EXTRACTED DATA.
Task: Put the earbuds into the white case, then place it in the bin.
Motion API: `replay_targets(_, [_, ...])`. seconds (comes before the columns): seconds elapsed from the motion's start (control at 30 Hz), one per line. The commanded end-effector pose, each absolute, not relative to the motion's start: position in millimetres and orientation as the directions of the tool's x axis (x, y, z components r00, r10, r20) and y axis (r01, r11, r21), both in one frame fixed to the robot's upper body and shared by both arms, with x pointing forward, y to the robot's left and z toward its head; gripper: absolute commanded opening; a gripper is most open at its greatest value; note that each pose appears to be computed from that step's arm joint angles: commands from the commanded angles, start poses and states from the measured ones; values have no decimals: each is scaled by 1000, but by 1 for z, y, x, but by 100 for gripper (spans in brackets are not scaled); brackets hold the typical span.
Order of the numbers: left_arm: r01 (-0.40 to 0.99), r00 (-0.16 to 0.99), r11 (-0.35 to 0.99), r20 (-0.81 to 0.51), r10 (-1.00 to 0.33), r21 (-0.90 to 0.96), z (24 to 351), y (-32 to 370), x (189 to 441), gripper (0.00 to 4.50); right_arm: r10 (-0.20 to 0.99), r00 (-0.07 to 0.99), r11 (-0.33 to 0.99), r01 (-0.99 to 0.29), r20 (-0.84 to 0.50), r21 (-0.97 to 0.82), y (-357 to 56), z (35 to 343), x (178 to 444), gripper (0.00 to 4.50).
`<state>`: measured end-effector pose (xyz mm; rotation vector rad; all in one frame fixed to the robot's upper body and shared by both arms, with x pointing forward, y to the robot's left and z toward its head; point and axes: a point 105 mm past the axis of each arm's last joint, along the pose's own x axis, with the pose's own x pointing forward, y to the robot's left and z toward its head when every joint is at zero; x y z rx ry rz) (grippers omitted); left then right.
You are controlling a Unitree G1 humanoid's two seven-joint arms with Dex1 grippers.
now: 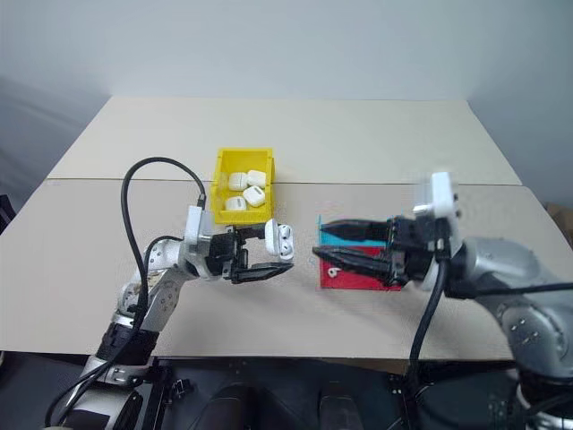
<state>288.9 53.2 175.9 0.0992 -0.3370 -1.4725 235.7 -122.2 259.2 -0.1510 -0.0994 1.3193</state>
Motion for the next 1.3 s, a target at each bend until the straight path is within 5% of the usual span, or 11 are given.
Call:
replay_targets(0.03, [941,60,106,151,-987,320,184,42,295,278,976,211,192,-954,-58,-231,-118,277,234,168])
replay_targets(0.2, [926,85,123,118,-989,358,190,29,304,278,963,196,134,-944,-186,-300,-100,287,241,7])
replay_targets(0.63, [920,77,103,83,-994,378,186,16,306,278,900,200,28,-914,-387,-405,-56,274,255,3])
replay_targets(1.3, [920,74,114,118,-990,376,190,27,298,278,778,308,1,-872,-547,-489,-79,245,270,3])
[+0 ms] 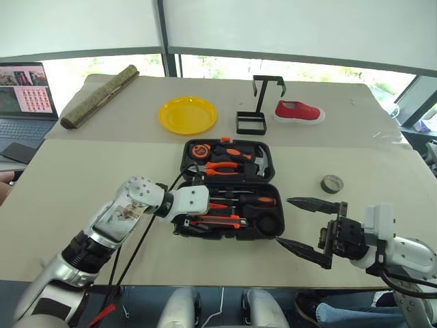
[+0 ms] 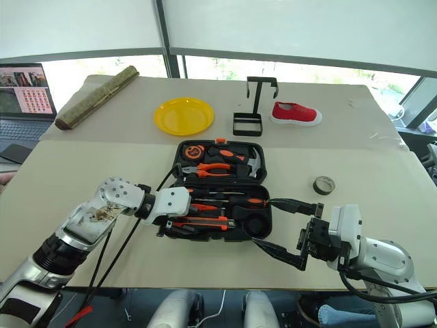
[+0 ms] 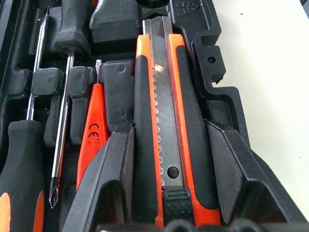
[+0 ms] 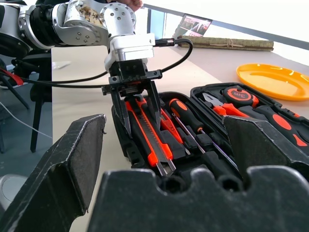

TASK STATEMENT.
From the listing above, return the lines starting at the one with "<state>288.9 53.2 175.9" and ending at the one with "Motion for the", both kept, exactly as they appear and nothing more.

SOLUTION.
<state>288.9 53.2 175.9 0.0992 -0.3370 -1.4725 235.7 -122.2 259.2 -0.1510 -0.0994 1.3193</state>
Motion for the next 1.3 s, a target at each bend until the straight path is within 5% of the usual span, or 11 are given.

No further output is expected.